For healthcare organizations weighing AI investment decisions, the RFI feedback signals that federal guidance on governance and tool evaluation is coming, but reimbursement clarity is not part of the current phase. Organizations building AI governance structures now, before federal frameworks solidify, will be better positioned when HHS does finalize guidance than those waiting for a complete regulatory picture before acting. The trust gap HHS officials identified maps directly onto the compliance uncertainty many healthcare organizations already face with AI tools. According to Paubox's Shadow AI report, 95% of healthcare organizations report staff using AI tools without formal approval, and 75% of healthcare workers incorrectly assume Microsoft Copilot is automatically HIPAA compliant. HHS's stated goal of establishing governance guidance and criteria for what makes an AI tool trustworthy addresses exactly the gap that has allowed shadow AI use to proliferate largely unchecked across the sector.

 

FAQs

What is a Request for Information and how does it differ from a proposed regulation?

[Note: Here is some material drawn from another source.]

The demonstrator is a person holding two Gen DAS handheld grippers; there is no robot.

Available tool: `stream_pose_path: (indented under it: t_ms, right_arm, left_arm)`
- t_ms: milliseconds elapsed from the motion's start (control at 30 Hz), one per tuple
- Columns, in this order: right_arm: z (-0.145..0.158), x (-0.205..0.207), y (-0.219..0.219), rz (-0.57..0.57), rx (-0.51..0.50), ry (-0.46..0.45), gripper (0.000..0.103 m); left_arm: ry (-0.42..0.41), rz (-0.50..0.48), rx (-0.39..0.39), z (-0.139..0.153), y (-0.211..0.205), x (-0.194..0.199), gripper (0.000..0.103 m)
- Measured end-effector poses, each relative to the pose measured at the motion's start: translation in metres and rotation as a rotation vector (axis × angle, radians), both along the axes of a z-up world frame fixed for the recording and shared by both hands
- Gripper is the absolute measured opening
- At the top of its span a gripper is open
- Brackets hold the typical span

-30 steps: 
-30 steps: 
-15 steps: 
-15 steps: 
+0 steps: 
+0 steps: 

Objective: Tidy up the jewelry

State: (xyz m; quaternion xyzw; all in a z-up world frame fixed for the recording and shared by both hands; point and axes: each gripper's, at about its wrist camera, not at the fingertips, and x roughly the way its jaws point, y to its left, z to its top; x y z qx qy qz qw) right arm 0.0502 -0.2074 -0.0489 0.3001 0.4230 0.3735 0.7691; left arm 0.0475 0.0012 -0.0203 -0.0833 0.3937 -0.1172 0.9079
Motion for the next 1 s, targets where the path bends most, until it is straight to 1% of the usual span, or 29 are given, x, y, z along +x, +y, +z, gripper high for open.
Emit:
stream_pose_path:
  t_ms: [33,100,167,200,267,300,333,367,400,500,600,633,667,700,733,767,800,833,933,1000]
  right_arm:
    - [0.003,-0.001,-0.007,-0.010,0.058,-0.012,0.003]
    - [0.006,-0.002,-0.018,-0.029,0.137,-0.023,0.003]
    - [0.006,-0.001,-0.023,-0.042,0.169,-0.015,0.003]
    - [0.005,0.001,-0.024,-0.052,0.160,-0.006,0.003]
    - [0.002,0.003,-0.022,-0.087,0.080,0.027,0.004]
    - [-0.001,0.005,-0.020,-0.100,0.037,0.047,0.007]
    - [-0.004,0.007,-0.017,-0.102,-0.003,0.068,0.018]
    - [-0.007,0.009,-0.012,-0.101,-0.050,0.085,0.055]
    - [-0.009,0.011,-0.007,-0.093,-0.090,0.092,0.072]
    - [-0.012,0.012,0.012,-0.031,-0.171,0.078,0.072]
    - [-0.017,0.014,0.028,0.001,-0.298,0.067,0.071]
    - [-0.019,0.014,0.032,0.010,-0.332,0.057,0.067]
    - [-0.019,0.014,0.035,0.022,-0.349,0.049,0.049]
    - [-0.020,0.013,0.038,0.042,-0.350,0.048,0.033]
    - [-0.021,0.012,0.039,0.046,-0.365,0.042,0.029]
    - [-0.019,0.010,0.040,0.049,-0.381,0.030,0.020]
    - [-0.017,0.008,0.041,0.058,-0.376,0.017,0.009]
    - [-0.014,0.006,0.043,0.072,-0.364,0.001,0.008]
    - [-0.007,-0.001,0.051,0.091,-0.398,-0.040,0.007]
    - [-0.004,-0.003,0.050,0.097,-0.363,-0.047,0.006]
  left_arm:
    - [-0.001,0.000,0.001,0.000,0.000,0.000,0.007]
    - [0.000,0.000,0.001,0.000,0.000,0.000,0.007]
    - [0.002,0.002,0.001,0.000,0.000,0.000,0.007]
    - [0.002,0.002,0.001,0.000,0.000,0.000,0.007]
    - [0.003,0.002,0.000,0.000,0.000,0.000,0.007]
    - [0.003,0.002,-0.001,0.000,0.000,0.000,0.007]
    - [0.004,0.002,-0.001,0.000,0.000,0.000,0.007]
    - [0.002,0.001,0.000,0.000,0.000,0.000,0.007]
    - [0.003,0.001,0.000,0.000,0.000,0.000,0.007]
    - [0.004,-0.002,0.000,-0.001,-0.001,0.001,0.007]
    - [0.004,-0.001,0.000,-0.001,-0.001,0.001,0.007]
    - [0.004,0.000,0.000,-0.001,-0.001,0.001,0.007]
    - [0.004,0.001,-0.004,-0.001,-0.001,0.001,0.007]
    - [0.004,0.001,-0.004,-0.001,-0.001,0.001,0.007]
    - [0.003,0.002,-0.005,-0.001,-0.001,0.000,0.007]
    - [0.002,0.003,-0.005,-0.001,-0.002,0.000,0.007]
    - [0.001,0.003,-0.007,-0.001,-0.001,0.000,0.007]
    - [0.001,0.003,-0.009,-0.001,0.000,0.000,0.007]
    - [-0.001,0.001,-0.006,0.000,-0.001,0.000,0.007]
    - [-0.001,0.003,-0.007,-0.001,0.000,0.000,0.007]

An RFI is a formal mechanism federal agencies use to gather public input before deciding whether and how to develop policy, without proposing specific binding rules. Unlike a Notice of Proposed Rulemaking, an RFI does not commit the agency to any particular regulatory outcome. It signals that HHS is in an information-gathering phase on AI in clinical care, not yet at the stage of drafting enforceable requirements.

 

Why did HHS separate the reimbursement policy out of this particular update?

The RFI covered three levers: regulation, reimbursement, and research and development. HHS officials explicitly stated that reimbursement was out of scope for the June webinar, focusing instead on regulatory clarity and R&D investment. This suggests reimbursement policy, which involves negotiations with CMS payment structures, is following a slower or separate development track than the regulatory guidance work.

 

What does "total-product-lifecycle" regulation mean for AI medical devices?

Traditional medical device regulation focuses heavily on pre-market approval, testing a device before it reaches the market. A total-product-lifecycle approach extends oversight into how the device performs after deployment, which matters specifically for AI tools because their behavior can change as they process more real-world data or as underlying models are updated, a phenomenon sometimes called model drift.

 

How does the AHA's reimbursement critique affect health systems considering AI adoption?

The AHA's comments show that current payment structures may not adequately cover the costs hospitals incur when implementing AI tools, creating a financial disincentive even when clinical benefits are clear. Health systems assessing AI investments should weigh this reimbursement uncertainty against projected efficiency gains, since federal payment policy has not yet caught up to the technology.

 

What HHS-backed AI projects are already underway that provide a preview of upcoming initiatives?

The Advanced Research Projects Agency for Health is developing AI agents aimed at autonomously managing cardiovascular disease care, and the Administration for Community Living has launched a developer competition for AI tools supporting caregivers of older adults with disabilities. Both projects offer an early look at the kind of clinical and administrative AI applications HHS intends to support as its broader AI strategy develops.